SECURITIES AND EXCHANGE COMMISSION
Washington, D.C. 20549
FORM 8-K
Current Report Pursuant to
Section 13 or 15(d) of the
Securities Exchange Act of 1934
Date of Report (Date of Earliest Event Reported):
August 7, 2019
IRONWOOD PHARMACEUTICALS, INC.
(Exact name of registrant as specified in its charter)
Delaware | | 001-34620 | | 04-3404176 |
(State or other jurisdiction | | (Commission File Number) | | (I.R.S. Employer |
of incorporation) | | | | Identification Number) |
301 Binney Street | | |
Cambridge, Massachusetts | | 02142 |
(Address of principal | | (Zip code) |
executive offices) | | |
(617) 621-7722
(Registrant’s telephone number,
including area code)
Check the appropriate box below if the Form 8-K filing is intended to simultaneously satisfy the filing obligation of the registrant under any of the following provisions:
¨ Written communications pursuant to Rule 425 under the Securities Act (17 CFR 230.425)
¨ Soliciting material pursuant to Rule 14a-12 under the Exchange Act (17 CFR 240.14a-12)
¨ Pre-commencement communications pursuant to Rule 14d-2(b) under the Exchange Act (17 CFR 240.14d-2(b))
¨ Pre-commencement communications pursuant to Rule 13e-4(c) under the Exchange Act (17 CFR 240.13e-4(c))

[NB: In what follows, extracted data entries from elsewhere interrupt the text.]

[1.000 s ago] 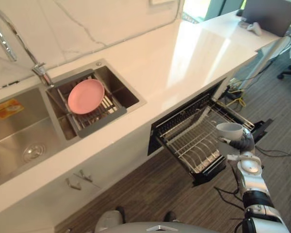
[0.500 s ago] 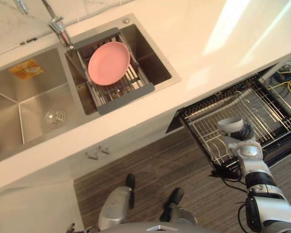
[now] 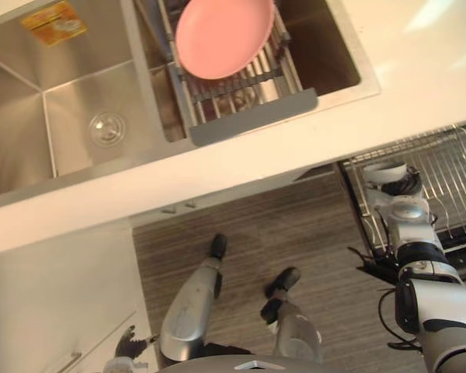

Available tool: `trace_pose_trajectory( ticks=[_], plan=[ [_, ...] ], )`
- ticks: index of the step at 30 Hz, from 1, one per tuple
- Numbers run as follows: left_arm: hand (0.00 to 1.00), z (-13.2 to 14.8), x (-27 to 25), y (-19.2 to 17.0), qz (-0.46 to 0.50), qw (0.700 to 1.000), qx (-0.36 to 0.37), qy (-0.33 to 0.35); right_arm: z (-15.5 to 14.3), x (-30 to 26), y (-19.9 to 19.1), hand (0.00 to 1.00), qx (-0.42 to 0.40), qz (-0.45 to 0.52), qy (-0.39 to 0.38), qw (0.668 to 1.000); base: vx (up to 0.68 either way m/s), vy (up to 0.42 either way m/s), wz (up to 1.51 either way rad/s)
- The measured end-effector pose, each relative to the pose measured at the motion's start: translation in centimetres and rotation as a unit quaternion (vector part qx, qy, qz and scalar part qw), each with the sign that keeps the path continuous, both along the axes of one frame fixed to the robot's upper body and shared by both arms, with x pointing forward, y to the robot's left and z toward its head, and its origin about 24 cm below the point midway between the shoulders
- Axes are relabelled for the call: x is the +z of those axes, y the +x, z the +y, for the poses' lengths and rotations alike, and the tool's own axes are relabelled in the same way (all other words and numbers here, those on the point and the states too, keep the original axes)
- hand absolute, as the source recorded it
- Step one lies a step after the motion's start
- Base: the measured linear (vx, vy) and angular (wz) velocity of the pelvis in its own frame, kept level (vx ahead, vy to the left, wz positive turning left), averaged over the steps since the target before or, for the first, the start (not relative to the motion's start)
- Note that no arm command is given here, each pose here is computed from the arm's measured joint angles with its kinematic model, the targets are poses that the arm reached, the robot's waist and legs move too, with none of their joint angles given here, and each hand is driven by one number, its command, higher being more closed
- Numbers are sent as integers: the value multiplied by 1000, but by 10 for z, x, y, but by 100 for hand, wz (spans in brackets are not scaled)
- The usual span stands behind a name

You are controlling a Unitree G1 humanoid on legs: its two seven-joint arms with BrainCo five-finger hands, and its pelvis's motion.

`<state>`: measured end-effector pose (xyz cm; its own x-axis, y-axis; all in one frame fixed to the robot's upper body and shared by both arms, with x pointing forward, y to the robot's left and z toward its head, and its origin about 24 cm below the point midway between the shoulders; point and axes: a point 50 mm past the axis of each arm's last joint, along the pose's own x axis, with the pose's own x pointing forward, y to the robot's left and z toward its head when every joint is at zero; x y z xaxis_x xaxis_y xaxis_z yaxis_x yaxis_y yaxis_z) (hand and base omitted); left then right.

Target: Walk over to the sink, pick up the cup, carry it to the dishwasher, place the cup inside the dishwasher, then close the dishwasher door

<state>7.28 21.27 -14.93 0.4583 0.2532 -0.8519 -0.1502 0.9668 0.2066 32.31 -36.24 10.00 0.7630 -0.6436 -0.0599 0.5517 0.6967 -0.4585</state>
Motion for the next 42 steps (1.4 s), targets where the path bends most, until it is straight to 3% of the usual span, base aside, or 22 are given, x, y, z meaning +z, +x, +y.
trace_pose_trajectory(
  ticks=[1,2,25,29,34,39,42],
  plan=[
    [0,2,0,0,0,1000,-3,-1,-1,2,0,100,-1,-2,-2,1000,-52,70,22],
    [0,3,0,0,0,1000,-5,-4,-2,2,0,0,-2,-5,-4,1000,-55,63,9],
    [0,-1,-1,-3,-5,1000,-27,-10,-1,-5,3,0,-18,39,31,999,-21,4,-4],
    [0,-1,-1,-2,-5,1000,-25,-6,3,-1,0,0,-19,-25,74,997,-30,-1,-11],
    [0,5,-1,-9,2,1000,-5,0,37,-1,-13,0,0,-156,134,979,37,-30,1],
    [0,16,4,2,1,1000,12,4,58,-24,-74,0,-41,-243,188,951,119,-110,76],
    [0,4,2,1,3,996,78,-38,73,-1,-102,0,-22,-348,196,917,-53,-114,15]
  ],
)
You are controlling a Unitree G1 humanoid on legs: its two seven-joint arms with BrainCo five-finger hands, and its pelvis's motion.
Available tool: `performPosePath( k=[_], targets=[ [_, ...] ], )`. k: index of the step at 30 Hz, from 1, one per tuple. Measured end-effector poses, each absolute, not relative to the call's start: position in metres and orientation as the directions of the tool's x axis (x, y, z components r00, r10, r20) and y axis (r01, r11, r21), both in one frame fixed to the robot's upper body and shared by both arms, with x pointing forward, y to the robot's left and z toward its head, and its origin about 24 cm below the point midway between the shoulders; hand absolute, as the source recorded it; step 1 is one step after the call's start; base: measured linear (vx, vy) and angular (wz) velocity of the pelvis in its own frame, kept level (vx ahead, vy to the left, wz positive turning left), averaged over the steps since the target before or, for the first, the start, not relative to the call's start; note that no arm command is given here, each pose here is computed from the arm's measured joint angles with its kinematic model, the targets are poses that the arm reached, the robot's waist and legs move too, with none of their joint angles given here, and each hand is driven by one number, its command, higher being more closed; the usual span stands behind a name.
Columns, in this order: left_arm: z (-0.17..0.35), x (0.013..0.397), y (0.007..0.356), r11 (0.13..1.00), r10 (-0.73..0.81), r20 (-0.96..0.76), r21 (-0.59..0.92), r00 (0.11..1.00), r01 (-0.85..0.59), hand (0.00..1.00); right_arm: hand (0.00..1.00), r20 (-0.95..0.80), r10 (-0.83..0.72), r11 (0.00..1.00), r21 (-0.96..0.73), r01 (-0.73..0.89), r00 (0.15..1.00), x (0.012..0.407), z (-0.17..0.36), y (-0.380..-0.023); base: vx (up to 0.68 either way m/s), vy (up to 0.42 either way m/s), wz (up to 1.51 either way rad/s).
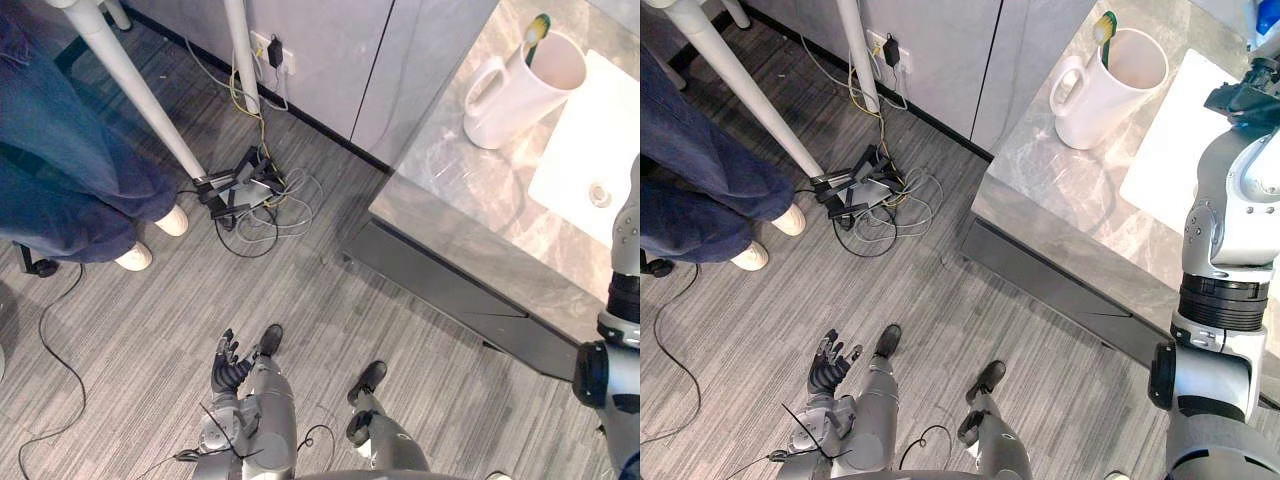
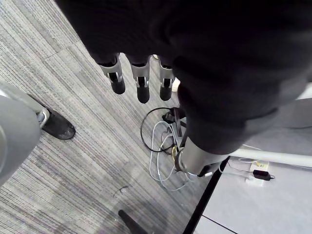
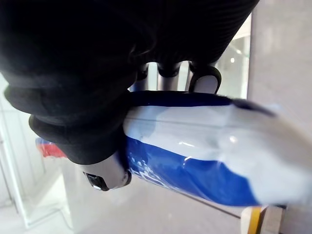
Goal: Organize washtable
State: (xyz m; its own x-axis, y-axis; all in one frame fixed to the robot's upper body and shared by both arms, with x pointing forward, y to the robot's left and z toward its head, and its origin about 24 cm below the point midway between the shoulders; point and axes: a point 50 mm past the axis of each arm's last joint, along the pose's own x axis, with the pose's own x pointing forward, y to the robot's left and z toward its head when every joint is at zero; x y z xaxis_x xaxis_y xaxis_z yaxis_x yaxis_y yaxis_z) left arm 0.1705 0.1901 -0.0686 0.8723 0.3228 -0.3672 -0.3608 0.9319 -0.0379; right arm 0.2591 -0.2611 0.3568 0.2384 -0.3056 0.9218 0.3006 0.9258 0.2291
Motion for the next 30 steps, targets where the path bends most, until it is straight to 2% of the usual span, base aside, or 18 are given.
performPosePath(
  k=[2, 8, 26, 30],
  targets=[
    [-0.068, 0.17, 0.192, 0.933, 0.324, -0.365, -0.03, 0.873, -0.359, 0.0, 1.0, 0.916, -0.308, 0.925, 0.225, 0.306, 0.257, 0.263, 0.355, -0.261, 0.0, 0.006, 0.03],
    [-0.068, 0.171, 0.193, 0.939, 0.31, -0.366, -0.028, 0.877, -0.344, 0.0, 1.0, 0.857, -0.291, 0.929, 0.146, 0.341, 0.425, 0.294, 0.333, -0.255, 0.01, 0.016, 0.05],
    [-0.068, 0.171, 0.191, 0.933, 0.308, -0.368, -0.064, 0.877, -0.355, 0.0, 1.0, 0.851, -0.279, 0.933, 0.129, 0.337, 0.445, 0.302, 0.336, -0.25, 0.0, 0.003, -0.01],
    [-0.063, 0.175, 0.191, 0.928, 0.31, -0.349, -0.089, 0.884, -0.361, 0.0, 1.0, 0.872, -0.271, 0.932, 0.133, 0.336, 0.408, 0.297, 0.347, -0.25, 0.0, 0.037, -0.11]
  ],
)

Securities registered pursuant to Section 12(b) of the Act:
Title of each class | | Trading Symbol(s) | | Name of each exchange on which registered |
Class A common stock, $0.001 par value | | IRWD | | Nasdaq Global Select Market |
Indicate by check mark whether the registrant is an emerging growth company as defined in Rule 405 of the Securities Act of 1933 (§230.405 of this chapter) or Rule 12b-2 of the Securities Exchange Act of 1934 (§240.12b-2 of this chapter).
Emerging growth company ¨
If an emerging growth company, indicate by check mark if the registrant has elected not to use the extended transition period for complying with any new or revised financial accounting standards provided pursuant to Section 13(a) of the Exchange Act. ¨
Item 1.01 Entry into a Material Definitive Agreement
Purchase Agreement
On August 7, 2019, Ironwood Pharmaceuticals, Inc. (the “Company”) entered into a Purchase Agreement (the “Purchase Agreement”) with J.P. Morgan Securities LLC (the “Initial Purchaser”) relating to the issuance and sale by the Company to the Initial Purchaser of $175 million aggregate principal amount of the Company’s 0.75% Convertible Senior Notes due 2024 (the “2024 Notes”) and $175 million aggregate principal amount of the Company’s 1.50% Convertible Senior Notes due 2026 (the “2026 Notes” and, together with the 2024 Notes, the “Notes”). The Company also granted the Initial Purchaser an option to purchase within a 13-day period from, and including, the date of original issuance of the 2024 Notes and the 2026 Notes up to an additional $25 million aggregate principal amount of the Company’s 0.75% Convertible Senior Notes due 2024 and $25 million aggregate principal amount of the Company’s 1.50% Convertible Senior Notes due 2026. On August 12, 2019, the Initial Purchaser exercised this option in full. The Company intends to use the net proceeds from this offering, together with cash on hand, to redeem all of its outstanding 8.375% Notes due 2026, repurchase approximately $215 million aggregate principal amount of its outstanding 2.25% Convertible Notes due 2022 (the “2.25% Convertible Notes”), pay the cost of the Capped Call Transactions (as defined and described below) and, to the extent additional proceeds are available, fund general corporate purposes.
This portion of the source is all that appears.